§ **What you will do**: Please output the entries below from the line that contains "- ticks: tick" through the final line, reproduced exactly and alone.

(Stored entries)
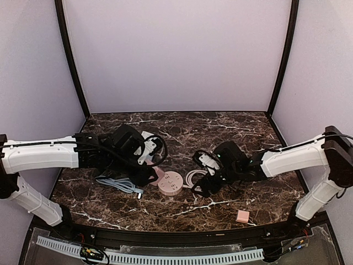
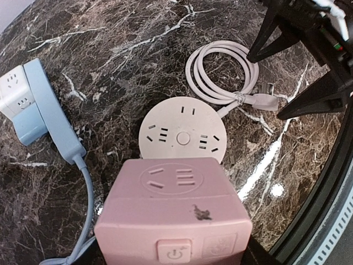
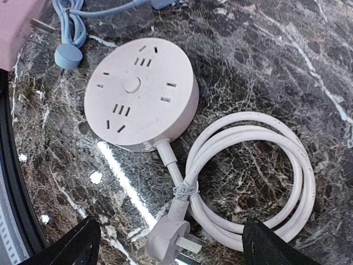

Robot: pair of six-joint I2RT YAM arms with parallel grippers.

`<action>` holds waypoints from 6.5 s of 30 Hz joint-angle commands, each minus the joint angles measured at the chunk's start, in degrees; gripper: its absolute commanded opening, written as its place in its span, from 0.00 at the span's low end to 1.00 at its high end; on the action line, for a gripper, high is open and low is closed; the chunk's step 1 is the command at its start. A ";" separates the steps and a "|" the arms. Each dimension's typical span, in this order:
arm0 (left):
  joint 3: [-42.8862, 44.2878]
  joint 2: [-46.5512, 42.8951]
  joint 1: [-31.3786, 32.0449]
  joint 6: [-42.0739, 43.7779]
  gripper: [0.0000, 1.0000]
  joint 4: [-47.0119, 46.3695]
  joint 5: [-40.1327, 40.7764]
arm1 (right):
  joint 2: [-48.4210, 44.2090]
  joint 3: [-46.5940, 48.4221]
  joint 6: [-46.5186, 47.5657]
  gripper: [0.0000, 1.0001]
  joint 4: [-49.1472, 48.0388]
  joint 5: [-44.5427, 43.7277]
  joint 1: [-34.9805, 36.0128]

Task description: Insert the plug

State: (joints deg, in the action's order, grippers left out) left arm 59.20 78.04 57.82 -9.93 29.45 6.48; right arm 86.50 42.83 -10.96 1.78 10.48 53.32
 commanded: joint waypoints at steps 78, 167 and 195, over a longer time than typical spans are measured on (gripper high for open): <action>17.19 19.43 -0.48 6.51 0.01 14.42 -9.10 | -28.79 -10.53 -7.06 0.99 1.18 -10.25 3.63; 24.42 41.47 -4.17 13.93 0.01 17.07 -11.69 | -25.02 -10.06 -5.84 0.99 -0.38 -9.73 3.63; 31.76 45.52 -0.58 35.22 0.01 15.73 -10.41 | -32.99 -9.56 -10.19 0.99 4.51 -19.71 3.61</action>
State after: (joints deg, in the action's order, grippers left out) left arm 92.92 116.18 55.99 18.06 42.83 -4.99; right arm 56.60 32.34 -18.06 3.86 -4.12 57.30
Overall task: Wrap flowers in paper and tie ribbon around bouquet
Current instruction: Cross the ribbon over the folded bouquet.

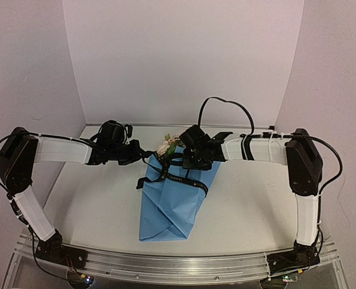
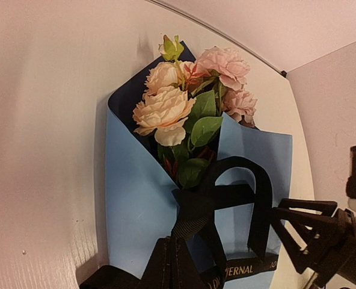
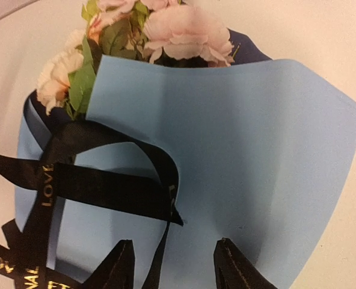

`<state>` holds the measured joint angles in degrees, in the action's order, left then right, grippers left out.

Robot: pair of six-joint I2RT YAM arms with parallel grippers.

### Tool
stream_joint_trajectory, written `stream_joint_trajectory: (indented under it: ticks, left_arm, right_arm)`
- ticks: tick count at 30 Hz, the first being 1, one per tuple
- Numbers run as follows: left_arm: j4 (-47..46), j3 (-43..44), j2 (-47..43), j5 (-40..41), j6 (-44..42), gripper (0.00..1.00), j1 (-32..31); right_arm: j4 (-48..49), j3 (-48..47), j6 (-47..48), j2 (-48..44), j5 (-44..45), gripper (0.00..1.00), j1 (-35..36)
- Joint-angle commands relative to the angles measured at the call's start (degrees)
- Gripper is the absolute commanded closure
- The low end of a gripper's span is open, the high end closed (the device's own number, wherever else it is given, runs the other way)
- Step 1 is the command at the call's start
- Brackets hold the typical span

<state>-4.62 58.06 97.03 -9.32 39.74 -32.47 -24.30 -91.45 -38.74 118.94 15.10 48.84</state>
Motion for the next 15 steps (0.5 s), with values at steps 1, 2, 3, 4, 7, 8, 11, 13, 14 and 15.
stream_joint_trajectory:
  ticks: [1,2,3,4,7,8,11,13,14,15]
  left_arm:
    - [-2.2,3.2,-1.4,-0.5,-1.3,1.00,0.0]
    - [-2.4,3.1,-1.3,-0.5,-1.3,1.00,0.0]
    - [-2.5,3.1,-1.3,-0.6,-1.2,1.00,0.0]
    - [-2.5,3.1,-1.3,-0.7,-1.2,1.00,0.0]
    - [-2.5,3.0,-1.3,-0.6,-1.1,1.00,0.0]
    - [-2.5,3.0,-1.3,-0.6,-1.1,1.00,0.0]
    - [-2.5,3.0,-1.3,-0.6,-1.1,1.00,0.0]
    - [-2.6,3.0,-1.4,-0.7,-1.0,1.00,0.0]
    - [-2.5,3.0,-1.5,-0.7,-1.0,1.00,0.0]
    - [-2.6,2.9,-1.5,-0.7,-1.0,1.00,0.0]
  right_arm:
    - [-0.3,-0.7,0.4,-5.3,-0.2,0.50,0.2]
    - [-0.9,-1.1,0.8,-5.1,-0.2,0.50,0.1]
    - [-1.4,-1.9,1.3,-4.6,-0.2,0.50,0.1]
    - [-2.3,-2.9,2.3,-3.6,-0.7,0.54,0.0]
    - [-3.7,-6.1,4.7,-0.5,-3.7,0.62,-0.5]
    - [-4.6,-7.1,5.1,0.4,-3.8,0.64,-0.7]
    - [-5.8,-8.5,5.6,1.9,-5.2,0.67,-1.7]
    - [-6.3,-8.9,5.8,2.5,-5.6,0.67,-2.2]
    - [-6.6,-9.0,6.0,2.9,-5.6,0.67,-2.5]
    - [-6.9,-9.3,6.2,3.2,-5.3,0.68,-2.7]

§ **Completed task**:
- ticks: tick count at 30 Hz, the first being 1, one per tuple
- Numbers run as follows: left_arm: j4 (-47..46), j3 (-43..44), j2 (-47..43), j5 (-40..41), j6 (-44..42), gripper (0.00..1.00), j1 (-32..31); right_arm: j4 (-48..49), j3 (-48..47), j6 (-47..48), j2 (-48..44), j5 (-44..45), gripper (0.00..1.00), j1 (-35..36)
- Joint-angle commands relative to the angles measured at the call's start (degrees)
- Gripper is the absolute commanded closure
- The low end of a gripper's span is open, the high end closed (the device's own number, wherever else it is given, runs the other way)
- Step 1 is the command at the call's start
- Brackets hold the typical span

<state>-4.62 58.06 97.03 -9.32 39.74 -32.47 -24.30 -91.45 -38.74 118.94 15.10 48.84</state>
Motion for the next 15 steps (0.5 s), with values at steps 1, 2, 3, 4, 7, 8, 11, 13, 14 and 15.
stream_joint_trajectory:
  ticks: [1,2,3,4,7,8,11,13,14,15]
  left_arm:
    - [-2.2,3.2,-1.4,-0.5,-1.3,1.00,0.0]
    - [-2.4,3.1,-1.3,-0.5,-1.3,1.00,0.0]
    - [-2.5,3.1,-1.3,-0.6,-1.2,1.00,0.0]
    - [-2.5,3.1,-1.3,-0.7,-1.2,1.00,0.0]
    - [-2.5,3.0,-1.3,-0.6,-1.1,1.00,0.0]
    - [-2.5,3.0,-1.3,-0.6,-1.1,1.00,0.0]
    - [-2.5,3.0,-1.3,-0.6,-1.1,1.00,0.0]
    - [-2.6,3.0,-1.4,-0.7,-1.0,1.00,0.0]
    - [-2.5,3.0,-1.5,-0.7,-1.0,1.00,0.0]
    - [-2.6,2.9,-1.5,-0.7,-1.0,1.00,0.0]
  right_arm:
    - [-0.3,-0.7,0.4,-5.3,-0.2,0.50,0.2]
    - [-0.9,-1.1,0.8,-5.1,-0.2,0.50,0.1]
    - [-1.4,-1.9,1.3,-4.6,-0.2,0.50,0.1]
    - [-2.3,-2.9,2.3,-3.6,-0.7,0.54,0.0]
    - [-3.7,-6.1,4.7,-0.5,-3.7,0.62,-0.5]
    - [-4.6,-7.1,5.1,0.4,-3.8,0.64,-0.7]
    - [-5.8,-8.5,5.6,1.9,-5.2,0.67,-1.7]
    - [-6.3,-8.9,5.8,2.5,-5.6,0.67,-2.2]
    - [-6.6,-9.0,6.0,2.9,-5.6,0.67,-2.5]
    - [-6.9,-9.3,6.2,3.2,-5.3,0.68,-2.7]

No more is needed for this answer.